* [WHAT THE EXERCISE ASKS]:
In the data below, find the line that contains "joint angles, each" and the line that contains "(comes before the". Copy both, plus every line between them, exactly.

* [RECORDS SUPPLIED]:
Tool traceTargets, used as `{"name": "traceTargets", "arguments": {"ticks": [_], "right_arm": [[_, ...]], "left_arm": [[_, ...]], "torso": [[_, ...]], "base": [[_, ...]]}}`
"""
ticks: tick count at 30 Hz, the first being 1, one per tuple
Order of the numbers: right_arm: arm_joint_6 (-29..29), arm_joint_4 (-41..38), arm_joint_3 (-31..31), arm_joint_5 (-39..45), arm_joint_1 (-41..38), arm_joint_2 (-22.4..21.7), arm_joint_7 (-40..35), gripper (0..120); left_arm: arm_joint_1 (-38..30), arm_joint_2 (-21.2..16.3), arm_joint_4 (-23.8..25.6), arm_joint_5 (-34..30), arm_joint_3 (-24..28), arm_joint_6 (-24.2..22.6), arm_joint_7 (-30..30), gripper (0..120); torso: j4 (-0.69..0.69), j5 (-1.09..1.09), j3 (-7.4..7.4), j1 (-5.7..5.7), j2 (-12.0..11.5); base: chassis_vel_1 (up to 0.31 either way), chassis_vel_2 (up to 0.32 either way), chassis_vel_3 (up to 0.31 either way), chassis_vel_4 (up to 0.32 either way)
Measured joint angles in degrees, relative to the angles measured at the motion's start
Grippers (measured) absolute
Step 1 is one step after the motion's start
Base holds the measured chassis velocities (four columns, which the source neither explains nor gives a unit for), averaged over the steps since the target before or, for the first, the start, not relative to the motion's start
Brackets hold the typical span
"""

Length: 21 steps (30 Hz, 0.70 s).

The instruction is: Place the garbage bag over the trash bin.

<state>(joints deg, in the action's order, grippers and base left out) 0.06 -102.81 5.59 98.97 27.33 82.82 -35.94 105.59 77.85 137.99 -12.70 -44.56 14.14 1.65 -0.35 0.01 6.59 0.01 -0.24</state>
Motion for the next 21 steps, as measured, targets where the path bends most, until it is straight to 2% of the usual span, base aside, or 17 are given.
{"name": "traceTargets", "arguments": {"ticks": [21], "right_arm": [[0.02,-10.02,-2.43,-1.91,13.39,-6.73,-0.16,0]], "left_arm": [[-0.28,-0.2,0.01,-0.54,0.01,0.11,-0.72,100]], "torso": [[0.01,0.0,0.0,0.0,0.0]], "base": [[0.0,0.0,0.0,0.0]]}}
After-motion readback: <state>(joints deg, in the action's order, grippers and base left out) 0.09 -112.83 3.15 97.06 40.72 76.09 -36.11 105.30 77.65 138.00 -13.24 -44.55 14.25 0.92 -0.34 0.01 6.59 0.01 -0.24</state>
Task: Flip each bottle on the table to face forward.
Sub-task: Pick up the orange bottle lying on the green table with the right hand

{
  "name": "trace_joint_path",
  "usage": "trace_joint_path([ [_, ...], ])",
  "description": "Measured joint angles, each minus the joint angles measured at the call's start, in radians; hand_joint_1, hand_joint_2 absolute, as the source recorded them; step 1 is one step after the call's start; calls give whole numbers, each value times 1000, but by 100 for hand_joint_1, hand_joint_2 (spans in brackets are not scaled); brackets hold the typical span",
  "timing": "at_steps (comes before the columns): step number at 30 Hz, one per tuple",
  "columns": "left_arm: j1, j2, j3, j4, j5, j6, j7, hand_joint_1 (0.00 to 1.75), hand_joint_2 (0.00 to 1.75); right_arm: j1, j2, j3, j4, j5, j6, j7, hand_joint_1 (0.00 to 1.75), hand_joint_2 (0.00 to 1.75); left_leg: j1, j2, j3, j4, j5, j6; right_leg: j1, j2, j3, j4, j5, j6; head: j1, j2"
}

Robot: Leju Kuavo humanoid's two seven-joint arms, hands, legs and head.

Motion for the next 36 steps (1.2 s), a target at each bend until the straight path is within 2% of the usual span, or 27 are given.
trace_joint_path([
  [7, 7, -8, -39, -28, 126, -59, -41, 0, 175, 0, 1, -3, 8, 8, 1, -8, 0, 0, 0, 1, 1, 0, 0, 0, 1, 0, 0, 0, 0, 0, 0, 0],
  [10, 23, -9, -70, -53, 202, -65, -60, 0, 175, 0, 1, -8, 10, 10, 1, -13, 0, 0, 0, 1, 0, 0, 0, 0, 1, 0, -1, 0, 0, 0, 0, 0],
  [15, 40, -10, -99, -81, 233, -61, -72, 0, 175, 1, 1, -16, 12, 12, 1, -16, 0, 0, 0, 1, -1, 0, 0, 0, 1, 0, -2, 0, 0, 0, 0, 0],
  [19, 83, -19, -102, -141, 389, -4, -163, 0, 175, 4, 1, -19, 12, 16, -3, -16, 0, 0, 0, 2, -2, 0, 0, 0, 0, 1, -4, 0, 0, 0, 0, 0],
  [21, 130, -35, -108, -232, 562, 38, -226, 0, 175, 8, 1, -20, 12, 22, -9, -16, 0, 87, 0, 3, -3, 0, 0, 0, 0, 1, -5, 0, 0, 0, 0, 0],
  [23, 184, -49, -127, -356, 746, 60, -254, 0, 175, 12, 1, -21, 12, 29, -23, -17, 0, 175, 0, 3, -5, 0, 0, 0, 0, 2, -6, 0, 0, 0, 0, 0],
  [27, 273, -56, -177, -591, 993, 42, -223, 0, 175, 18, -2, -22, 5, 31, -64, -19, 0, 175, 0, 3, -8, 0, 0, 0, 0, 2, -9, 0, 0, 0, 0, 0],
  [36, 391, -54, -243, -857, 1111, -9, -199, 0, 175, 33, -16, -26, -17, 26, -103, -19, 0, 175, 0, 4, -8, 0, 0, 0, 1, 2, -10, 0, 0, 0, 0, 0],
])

* [OUTPUT OF THE EXERCISE]:
  "description": "Measured joint angles, each minus the joint angles measured at the call's start, in radians; hand_joint_1, hand_joint_2 absolute, as the source recorded them; step 1 is one step after the call's start; calls give whole numbers, each value times 1000, but by 100 for hand_joint_1, hand_joint_2 (spans in brackets are not scaled); brackets hold the typical span",
  "timing": "at_steps (comes before the columns): step number at 30 Hz, one per tuple",

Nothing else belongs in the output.